A premarket approval (PMA) application regarding the addition of tumor-treating fields (TTFields) to standard-of-care (SOC) therapies in patients with non–small cell lung cancer (NSCLC) after disease progression on or following platinum-based treatment has been accepted for filing by the FDA.1
The PMA was supported by data from the phase 3 LUNAR study (NCT02973789) in which TTFields therapy paired with standard therapeutic options (n = 137) resulted in a median overall survival (OS) of 13.2 months (95% CI, 10.3-15.5) vs 9.9 months (95% CI, 8.1-11.5) with SOC therapies alone (n = 139), translating to a 26% reduction in the risk of death in the intention-to-treat (ITT) population (HR, 0.74; 95% CI, 0.56-0.98; P = .035).2 In the TTFields/SOC arm, the 1- and 3-year survival rates were 53% (95% CI, 44%-61%) and 18% (95% CI, 11%-27%), respectively; in the SOC-only arm, these rates were 42% (95% CI, 34%-50%) and 7% (95% CI, 2%-15%), respectively.
Those who received TTFields therapy combined with physician’s choice of immune checkpoint inhibition (ICI; n = 66) experienced a median OS of 18.5 months (95% CI, 10.6-30.3) vs 10.8 months (95% CI, 8.2-18.4) in those given ICI alone (n = 68), translating to a 37% reduction in the risk of death (HR, 0.63; 95% CI, 0.41-0.96; P = .03).
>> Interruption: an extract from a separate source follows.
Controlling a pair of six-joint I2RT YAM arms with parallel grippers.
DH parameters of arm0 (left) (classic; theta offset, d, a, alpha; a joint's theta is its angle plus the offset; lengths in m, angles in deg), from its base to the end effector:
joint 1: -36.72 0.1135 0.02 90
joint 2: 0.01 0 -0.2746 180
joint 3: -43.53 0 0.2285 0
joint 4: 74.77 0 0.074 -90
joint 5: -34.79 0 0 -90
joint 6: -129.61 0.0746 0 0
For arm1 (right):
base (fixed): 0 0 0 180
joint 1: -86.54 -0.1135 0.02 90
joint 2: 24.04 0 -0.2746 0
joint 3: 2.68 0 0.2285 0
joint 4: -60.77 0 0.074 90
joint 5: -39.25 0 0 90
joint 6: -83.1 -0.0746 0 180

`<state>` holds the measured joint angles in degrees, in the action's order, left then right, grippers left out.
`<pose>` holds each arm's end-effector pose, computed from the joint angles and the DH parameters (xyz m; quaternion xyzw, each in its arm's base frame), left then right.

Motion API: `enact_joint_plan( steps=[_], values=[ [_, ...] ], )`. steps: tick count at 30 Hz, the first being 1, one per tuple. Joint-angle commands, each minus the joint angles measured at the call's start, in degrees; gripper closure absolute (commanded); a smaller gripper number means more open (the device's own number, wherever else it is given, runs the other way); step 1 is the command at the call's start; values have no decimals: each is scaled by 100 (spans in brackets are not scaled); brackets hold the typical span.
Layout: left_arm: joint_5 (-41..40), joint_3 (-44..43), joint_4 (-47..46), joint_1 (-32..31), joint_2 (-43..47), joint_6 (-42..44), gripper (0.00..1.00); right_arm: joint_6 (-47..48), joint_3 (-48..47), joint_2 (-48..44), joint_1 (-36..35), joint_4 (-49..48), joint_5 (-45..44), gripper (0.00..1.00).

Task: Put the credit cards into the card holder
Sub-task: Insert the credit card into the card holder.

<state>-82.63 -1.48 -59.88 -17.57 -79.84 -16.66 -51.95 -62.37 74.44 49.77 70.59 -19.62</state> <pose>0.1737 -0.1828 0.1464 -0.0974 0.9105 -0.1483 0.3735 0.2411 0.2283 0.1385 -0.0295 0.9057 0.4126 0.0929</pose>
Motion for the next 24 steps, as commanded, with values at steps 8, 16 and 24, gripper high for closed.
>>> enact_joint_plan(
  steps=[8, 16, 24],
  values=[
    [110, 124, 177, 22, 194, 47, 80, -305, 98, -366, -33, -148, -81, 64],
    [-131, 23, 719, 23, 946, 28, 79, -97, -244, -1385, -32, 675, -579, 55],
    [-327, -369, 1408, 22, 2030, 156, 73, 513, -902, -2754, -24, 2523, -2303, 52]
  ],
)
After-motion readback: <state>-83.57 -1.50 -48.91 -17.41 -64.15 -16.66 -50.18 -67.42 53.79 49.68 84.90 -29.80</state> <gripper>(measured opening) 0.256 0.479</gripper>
In the TTFields/ICI arm, the 1- and 3-year survival rates were 60% (95% CI, 47%-71%) and 27% (95% CI, 15%-42%), respectively; in the ICI-alone arm, these rates were 46% (95% CI, 33%-57%) and 9% (95% CI, 3%-21%), respectively.
Moreover, a positive survival trend was observed in those who received TTFields plus docetaxel (n = 71) vs those given docetaxel alone (n = 71), at 11.1 months (95% CI, 8.2-14.1) and 8.7 months (95% CI, 6.3-11.3), respectively (HR, 0.81; 95% CI, 0.55-1.19; P = .28). The 1-yr survival rates in the TTFields/docetaxel arm were 46% (95% CI, 33%-57%) vs 38% (95% CI, 27%- 49%) in the docetaxel-alone arm; the respective 3-year survival rates were 9% (95% CI, 3%-20%) and 5% (95% CI, 0%-18%).
“We are thrilled to announce the FDA has accepted our PMA application for review of the LUNAR data in NSCLC,” Asaf Danziger, chief executive officer of Novocure, stated in a press release.1 “This significant milestone brings us one step closer to treating patients seeking treatment for NSCLC, post-platinum, for which very few effective non-toxic options exist today. I would like to thank our investigators and patients, as well as our Novocure colleagues, for their dedication in pursuit of bringing our novel therapy to thousands of patients in need.”
TTFields are electric fields that employ physical forces on electrically charged components in dividing cancer cells to produce an antimitotic effect.2 Downstream effects comprise cell stress–induced immunogenic cell death and prompting antitumor responses in the immune system. The therapy is locoregionally administered to the chest through a wearable medical device and adhesive bandages with hydrogel-covered biocompatible insulated ceramic discs.
The study enrolled patients with metastatic NSCLC who were 22 years of age or older and who had experienced disease progression on or following platinum-based treatment. Patients were required to have an ECOG performance status ranging from 0 to 2.
After undergoing a baseline examination, which included an MRI, patients (n = 276) were randomly assigned 1:1 to receive TTFields therapy at 150 kHz for at least 18 hours per day plus SOC defined as investigator’s choice of ICI or docetaxel or SOC alone. Those given ICIs could have received pembrolizumab (Keytruda), nivolumab (Opdivo), or atezolizumab (Tecentriq). Randomization was stratified by region, SOC treatment, and disease histology.
OS served as the trial’s primary end points, and key secondary end points include OS in the ICI- and docetaxel-treated subgroups. Other end points of interest comprise progression-free survival (PFS), overall response rate (ORR), PFS and OS by histology, quality of life, and safety.
Data presented at the 2023 ASCO Annual Meeting had a data cutoff date of November 26, 2022. Baseline demographics were comparable across the treatment arms. In the overall population, the median age was 64 years (range, 22-86) and most patients were male (65%), White (80%), and had an ECOG performance status of 1 (68%). Regarding region, 30% of patients were from North America, 30% were from Western Europe and Israel, 30% were from Eastern Europe, and 9% were from East Asia. Most patients (84%) were current or former smokers.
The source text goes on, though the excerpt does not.